● Description of the task:
Please report every line of the listing below that has the word "picture" in it.

● Supplied records:
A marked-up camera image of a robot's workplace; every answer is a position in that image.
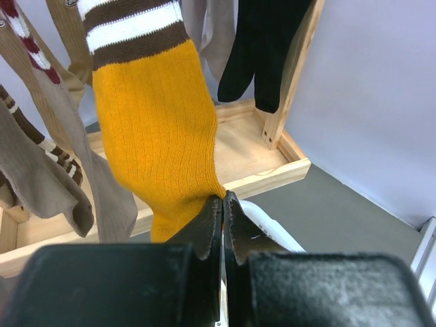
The grey sock red stripes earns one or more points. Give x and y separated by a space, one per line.
211 26

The mustard sock brown white stripes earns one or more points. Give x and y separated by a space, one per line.
156 115

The black sock on hanger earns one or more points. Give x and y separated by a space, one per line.
265 29

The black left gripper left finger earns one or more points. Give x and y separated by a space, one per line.
200 300

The white perforated laundry basket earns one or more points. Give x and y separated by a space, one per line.
272 228

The wooden drying rack frame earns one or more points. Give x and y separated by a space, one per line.
244 164

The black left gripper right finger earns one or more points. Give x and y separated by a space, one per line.
241 238

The tan beige sock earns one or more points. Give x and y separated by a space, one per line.
67 21

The beige sock maroon stripes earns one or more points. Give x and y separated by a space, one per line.
115 207

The brown white striped sock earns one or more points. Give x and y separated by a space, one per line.
40 183

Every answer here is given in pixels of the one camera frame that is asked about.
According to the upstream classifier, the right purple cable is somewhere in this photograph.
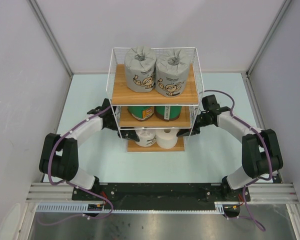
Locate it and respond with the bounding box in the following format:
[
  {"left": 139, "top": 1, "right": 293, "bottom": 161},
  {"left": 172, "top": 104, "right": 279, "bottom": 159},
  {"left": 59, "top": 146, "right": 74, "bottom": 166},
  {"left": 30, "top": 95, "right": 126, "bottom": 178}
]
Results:
[{"left": 198, "top": 89, "right": 276, "bottom": 231}]

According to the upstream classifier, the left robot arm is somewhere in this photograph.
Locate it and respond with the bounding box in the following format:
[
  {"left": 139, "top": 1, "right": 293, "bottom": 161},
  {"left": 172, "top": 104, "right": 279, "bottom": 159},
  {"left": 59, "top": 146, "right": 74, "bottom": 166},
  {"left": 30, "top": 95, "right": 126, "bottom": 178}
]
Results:
[{"left": 39, "top": 98, "right": 140, "bottom": 200}]

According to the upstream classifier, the white wire wooden shelf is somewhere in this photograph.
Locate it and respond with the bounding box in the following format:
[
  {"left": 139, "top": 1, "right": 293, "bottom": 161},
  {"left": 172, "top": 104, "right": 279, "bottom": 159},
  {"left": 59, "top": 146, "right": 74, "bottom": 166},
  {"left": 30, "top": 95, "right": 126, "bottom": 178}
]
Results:
[{"left": 105, "top": 46, "right": 204, "bottom": 153}]

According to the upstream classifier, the unwrapped white paper roll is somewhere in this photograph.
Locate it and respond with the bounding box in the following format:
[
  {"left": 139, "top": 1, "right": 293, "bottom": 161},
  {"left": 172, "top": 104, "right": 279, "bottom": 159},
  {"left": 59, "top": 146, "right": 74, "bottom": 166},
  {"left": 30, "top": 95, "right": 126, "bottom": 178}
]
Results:
[{"left": 155, "top": 128, "right": 179, "bottom": 149}]

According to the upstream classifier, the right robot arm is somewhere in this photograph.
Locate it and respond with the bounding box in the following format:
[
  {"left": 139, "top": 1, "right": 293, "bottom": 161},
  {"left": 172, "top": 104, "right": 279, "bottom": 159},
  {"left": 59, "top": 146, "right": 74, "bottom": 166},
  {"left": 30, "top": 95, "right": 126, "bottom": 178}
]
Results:
[{"left": 176, "top": 90, "right": 284, "bottom": 201}]

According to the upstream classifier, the grey roll back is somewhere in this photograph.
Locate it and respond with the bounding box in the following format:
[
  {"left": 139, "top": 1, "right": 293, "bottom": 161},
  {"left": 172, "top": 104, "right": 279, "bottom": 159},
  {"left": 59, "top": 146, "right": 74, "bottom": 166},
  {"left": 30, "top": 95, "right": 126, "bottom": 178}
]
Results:
[{"left": 124, "top": 46, "right": 157, "bottom": 93}]

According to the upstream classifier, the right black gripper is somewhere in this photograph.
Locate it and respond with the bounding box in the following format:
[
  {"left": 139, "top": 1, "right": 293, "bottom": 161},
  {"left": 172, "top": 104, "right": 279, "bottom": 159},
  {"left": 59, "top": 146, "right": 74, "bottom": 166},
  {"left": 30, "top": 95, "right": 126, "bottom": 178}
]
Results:
[{"left": 176, "top": 110, "right": 212, "bottom": 138}]

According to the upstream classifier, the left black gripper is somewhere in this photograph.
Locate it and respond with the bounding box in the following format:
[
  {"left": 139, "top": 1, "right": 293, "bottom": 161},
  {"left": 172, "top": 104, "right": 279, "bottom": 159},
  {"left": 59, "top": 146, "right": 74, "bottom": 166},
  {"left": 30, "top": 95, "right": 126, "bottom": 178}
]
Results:
[{"left": 106, "top": 116, "right": 140, "bottom": 142}]

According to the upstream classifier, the aluminium frame rail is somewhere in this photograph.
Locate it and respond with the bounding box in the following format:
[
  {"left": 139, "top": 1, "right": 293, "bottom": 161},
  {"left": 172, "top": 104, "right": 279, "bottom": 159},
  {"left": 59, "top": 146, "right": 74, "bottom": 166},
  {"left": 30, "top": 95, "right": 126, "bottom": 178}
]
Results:
[{"left": 26, "top": 182, "right": 78, "bottom": 203}]

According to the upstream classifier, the grey roll front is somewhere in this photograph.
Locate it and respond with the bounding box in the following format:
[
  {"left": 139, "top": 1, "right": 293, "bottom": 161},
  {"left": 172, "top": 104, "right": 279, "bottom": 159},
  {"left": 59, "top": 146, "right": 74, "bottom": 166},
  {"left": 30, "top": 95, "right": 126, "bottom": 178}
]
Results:
[{"left": 155, "top": 48, "right": 191, "bottom": 98}]

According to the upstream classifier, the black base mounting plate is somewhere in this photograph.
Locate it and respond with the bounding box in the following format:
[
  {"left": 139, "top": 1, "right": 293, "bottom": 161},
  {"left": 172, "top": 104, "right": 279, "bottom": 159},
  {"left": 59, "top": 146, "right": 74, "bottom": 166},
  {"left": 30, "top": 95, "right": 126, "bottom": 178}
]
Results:
[{"left": 72, "top": 181, "right": 251, "bottom": 219}]

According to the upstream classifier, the grey roll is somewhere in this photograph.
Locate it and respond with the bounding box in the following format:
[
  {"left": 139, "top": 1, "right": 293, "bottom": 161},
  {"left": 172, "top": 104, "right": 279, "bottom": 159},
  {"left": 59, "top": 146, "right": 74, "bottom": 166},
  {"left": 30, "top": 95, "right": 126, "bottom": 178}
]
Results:
[
  {"left": 155, "top": 48, "right": 191, "bottom": 98},
  {"left": 124, "top": 46, "right": 157, "bottom": 93}
]

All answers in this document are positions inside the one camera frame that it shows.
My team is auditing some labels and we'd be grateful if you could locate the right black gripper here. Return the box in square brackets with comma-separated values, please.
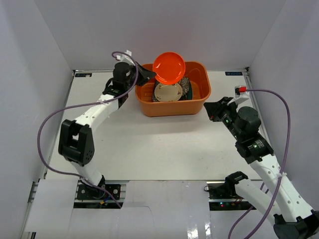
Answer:
[203, 97, 242, 141]

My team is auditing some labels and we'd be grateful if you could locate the orange round plate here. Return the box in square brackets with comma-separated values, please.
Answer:
[152, 52, 186, 85]

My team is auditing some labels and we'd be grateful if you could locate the beige floral round plate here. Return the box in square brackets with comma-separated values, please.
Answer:
[154, 83, 182, 102]

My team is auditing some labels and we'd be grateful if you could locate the black floral square plate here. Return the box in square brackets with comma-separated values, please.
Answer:
[152, 77, 192, 102]

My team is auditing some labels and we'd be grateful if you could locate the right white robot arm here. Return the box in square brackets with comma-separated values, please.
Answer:
[204, 97, 319, 239]

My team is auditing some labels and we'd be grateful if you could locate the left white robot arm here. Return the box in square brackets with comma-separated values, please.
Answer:
[58, 62, 156, 199]

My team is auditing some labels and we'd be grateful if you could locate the orange plastic bin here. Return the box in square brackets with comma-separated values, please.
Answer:
[135, 61, 211, 117]

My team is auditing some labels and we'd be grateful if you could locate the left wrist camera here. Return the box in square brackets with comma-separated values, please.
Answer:
[115, 50, 135, 66]

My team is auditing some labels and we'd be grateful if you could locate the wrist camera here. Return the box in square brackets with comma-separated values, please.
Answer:
[227, 86, 250, 106]
[115, 50, 135, 66]

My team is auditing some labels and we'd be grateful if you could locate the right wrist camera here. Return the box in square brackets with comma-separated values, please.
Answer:
[227, 86, 250, 106]

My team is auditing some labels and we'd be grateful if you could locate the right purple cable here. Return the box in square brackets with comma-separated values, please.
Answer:
[228, 89, 291, 239]

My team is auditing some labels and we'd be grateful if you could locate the purple cable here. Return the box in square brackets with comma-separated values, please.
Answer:
[37, 51, 140, 209]
[228, 89, 291, 239]

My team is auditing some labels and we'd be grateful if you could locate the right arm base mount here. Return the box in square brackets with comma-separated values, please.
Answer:
[203, 181, 251, 211]

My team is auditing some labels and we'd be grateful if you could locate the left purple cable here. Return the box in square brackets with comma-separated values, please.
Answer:
[37, 51, 140, 209]

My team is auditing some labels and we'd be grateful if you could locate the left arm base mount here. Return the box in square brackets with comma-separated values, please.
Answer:
[73, 183, 125, 209]

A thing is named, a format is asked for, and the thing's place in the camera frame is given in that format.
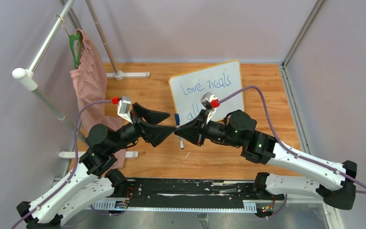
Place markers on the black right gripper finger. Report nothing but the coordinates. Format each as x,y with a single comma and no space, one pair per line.
189,133
195,123

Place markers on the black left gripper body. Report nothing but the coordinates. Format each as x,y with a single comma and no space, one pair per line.
137,120

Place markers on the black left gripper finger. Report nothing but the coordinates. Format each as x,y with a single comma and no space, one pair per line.
150,116
155,134

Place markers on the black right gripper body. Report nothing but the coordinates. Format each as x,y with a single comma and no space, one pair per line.
204,129

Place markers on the white whiteboard marker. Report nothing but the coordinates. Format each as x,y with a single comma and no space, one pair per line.
181,143

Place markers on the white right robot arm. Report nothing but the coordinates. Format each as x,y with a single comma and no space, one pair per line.
321,179

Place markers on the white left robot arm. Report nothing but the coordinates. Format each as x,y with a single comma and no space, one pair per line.
94,177

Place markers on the yellow framed whiteboard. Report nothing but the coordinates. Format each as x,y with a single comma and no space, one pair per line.
188,88

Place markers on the pink hanging garment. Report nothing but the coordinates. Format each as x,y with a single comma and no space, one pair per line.
90,83

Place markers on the green clothes hanger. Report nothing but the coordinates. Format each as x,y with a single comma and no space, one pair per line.
75,46

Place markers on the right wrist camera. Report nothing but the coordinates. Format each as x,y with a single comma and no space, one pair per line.
210,102

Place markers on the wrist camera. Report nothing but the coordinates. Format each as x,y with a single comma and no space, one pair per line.
210,102
123,108

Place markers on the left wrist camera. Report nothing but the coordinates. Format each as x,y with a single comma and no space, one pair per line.
123,108

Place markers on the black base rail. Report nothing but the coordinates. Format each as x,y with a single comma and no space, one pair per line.
189,195

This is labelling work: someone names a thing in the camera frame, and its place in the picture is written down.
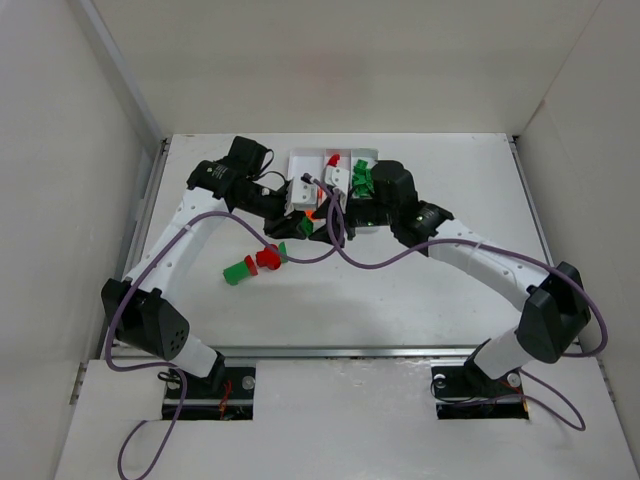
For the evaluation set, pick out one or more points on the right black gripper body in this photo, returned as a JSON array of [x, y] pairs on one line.
[[347, 222]]

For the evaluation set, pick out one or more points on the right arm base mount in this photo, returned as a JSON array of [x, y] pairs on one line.
[[464, 392]]

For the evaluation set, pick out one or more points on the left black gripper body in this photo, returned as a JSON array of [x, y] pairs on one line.
[[279, 220]]

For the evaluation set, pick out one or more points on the white three-compartment tray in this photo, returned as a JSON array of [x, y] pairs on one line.
[[314, 160]]

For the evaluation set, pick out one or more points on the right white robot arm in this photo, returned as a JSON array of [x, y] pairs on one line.
[[552, 310]]

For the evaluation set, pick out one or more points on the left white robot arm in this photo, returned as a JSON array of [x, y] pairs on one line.
[[141, 306]]

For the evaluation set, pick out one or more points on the aluminium rail front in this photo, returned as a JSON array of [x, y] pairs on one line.
[[306, 352]]

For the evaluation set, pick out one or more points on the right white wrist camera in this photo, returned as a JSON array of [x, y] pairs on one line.
[[338, 178]]

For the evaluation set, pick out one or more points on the green red long lego assembly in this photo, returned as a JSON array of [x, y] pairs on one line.
[[270, 257]]

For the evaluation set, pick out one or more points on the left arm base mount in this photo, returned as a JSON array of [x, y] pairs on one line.
[[232, 401]]

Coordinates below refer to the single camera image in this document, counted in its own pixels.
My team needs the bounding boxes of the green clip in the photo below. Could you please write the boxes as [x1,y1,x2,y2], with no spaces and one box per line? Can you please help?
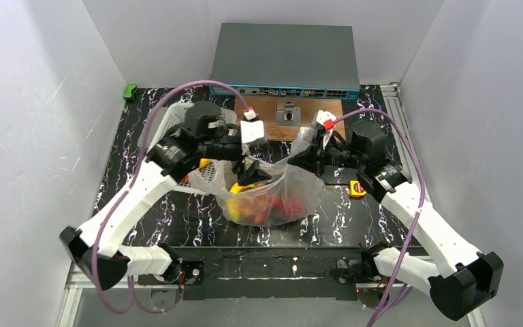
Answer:
[123,84,137,101]

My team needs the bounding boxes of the white plastic basket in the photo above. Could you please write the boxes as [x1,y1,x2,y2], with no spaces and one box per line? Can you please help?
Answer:
[135,102,237,195]

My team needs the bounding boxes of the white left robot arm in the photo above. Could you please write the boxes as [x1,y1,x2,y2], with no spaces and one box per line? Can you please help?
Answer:
[60,101,268,291]

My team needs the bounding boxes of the clear plastic bag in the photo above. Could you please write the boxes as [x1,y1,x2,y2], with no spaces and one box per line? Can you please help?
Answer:
[189,127,325,227]

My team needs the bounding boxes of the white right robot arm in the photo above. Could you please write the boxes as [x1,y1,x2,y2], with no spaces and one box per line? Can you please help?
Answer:
[288,119,504,321]

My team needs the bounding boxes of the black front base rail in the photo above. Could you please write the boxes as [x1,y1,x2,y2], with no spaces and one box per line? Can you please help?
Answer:
[131,245,418,302]

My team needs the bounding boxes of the grey metal bracket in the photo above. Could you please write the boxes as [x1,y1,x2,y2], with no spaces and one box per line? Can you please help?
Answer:
[275,102,302,127]

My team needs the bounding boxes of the yellow tape measure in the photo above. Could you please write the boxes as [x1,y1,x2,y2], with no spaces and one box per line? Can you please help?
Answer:
[349,181,367,199]

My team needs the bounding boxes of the red lychee bunch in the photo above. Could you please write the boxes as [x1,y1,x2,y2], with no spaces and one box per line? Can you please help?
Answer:
[252,196,304,226]

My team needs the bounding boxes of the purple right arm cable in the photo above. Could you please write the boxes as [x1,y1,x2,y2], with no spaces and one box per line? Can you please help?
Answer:
[331,108,427,327]

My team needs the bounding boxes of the grey network switch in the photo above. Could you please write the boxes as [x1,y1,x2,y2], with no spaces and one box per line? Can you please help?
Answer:
[210,22,360,99]

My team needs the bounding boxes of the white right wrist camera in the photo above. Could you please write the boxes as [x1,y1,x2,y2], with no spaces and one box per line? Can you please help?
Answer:
[311,110,336,138]

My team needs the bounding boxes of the wooden board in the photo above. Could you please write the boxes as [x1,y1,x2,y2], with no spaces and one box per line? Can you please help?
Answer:
[244,96,343,141]

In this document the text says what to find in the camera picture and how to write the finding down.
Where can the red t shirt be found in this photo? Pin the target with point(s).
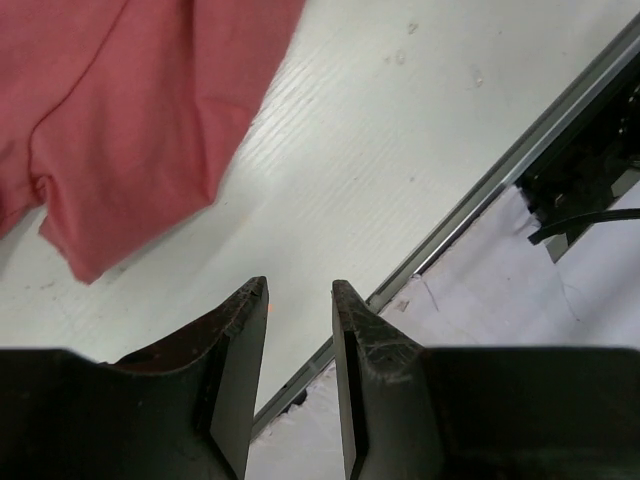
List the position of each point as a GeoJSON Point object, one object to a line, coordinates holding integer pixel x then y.
{"type": "Point", "coordinates": [121, 117]}

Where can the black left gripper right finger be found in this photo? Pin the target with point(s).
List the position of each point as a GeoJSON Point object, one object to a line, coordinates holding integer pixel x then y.
{"type": "Point", "coordinates": [388, 425]}

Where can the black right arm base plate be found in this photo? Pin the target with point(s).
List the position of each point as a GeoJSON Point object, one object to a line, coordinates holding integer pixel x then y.
{"type": "Point", "coordinates": [592, 163]}

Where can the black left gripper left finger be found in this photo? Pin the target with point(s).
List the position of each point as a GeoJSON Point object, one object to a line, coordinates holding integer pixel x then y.
{"type": "Point", "coordinates": [184, 404]}

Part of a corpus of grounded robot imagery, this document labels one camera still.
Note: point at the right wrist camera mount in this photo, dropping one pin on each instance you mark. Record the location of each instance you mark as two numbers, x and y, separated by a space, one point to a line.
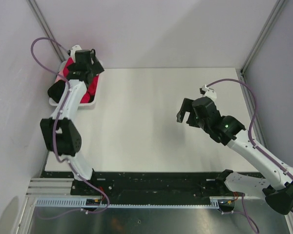
205 91

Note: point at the red t shirt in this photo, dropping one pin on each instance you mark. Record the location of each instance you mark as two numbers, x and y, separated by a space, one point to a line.
88 98

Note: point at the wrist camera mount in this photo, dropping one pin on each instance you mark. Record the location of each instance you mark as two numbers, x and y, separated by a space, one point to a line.
71 52
205 91

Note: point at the black t shirt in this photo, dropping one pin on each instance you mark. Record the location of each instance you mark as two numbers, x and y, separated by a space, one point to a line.
55 92

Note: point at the white plastic basket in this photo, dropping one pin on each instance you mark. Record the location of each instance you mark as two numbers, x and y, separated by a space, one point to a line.
72 95

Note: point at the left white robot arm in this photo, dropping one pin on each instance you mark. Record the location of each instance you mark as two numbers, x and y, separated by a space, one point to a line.
59 132

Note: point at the pink t shirt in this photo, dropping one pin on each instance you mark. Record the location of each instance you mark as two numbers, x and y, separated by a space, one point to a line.
60 73

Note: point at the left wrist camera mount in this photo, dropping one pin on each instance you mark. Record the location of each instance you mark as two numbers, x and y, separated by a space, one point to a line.
71 52

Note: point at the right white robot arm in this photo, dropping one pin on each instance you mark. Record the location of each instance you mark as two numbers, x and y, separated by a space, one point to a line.
276 185

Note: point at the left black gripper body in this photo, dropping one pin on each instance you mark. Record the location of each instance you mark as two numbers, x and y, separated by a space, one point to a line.
96 68

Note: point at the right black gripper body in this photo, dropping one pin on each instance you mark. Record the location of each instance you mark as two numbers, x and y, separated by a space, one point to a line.
201 123

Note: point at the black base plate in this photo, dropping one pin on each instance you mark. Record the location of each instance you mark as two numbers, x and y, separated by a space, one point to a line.
151 188

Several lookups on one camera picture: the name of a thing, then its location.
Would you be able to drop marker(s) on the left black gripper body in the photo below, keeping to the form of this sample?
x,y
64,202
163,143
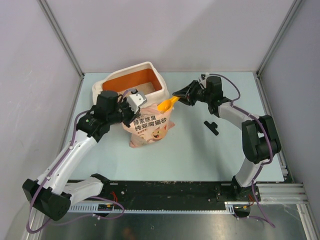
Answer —
x,y
123,113

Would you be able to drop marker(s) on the pink cat litter bag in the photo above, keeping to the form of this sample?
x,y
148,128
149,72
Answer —
x,y
151,126

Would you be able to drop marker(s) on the black bag sealing clip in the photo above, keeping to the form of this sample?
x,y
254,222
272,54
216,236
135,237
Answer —
x,y
212,126

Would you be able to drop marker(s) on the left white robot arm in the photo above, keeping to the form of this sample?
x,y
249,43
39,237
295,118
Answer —
x,y
50,193

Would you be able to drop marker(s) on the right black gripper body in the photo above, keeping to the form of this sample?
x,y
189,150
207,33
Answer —
x,y
201,94

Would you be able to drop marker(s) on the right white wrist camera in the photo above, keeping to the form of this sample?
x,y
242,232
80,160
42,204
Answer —
x,y
203,76

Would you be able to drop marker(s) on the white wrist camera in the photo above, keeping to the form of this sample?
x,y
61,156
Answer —
x,y
136,99
203,76

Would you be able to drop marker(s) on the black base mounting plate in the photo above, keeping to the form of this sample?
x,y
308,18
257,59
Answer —
x,y
181,192

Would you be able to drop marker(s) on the white orange litter box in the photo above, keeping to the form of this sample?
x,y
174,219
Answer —
x,y
140,73

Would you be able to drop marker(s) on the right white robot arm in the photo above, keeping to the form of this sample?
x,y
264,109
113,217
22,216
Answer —
x,y
259,136

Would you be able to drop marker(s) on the grey slotted cable duct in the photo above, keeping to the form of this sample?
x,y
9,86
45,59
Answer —
x,y
207,207

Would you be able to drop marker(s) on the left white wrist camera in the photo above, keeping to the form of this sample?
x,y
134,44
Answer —
x,y
136,99

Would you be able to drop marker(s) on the yellow plastic litter scoop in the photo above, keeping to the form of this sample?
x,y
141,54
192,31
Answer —
x,y
167,104

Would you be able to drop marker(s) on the aluminium frame rail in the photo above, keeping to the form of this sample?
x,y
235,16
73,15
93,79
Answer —
x,y
280,192

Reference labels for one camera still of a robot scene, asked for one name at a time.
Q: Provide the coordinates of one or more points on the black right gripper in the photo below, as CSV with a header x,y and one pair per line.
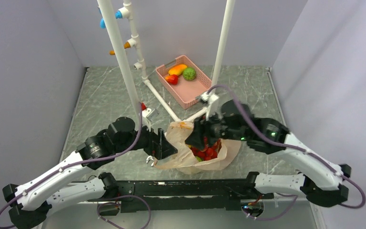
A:
x,y
201,128

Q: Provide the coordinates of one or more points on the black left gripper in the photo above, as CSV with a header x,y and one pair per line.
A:
x,y
158,145

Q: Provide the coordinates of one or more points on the red fake strawberry bunch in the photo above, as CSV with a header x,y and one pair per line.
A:
x,y
209,153

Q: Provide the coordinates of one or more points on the translucent orange plastic bag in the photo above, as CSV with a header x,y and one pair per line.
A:
x,y
191,160

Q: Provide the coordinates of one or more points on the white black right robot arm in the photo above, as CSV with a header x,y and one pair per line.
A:
x,y
320,181

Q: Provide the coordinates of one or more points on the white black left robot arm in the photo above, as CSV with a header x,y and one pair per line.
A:
x,y
31,203

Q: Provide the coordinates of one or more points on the red fake fruit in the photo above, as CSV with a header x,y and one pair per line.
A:
x,y
172,79

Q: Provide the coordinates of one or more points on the green fake custard apple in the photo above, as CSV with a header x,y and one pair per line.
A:
x,y
189,74

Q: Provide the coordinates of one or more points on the yellow orange fake mango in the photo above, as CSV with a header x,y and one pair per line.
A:
x,y
177,69

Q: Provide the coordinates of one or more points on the silver open-end wrench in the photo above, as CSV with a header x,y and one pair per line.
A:
x,y
152,161

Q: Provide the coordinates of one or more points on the pink perforated plastic basket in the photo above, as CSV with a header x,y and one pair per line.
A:
x,y
184,92

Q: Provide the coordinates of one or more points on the orange brass faucet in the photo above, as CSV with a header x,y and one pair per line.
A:
x,y
127,45

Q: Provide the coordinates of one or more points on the blue plastic faucet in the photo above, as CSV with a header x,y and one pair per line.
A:
x,y
118,15

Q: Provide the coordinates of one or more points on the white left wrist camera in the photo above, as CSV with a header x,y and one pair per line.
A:
x,y
148,114

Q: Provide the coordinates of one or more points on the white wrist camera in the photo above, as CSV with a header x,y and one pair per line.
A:
x,y
148,114
210,102

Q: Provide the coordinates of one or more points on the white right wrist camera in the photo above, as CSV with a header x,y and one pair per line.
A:
x,y
210,102

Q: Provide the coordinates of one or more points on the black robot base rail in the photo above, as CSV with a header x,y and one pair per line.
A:
x,y
228,194

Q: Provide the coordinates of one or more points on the white PVC pipe frame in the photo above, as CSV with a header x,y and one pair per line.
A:
x,y
116,41

● Your response:
This is labelling work: someone names a thing in the camera frame, and its place in the picture is written down.
In this document the text says what to find in the camera picture and how to write the finding down.
Several lookups on one camera picture: the name of a thing, then its location.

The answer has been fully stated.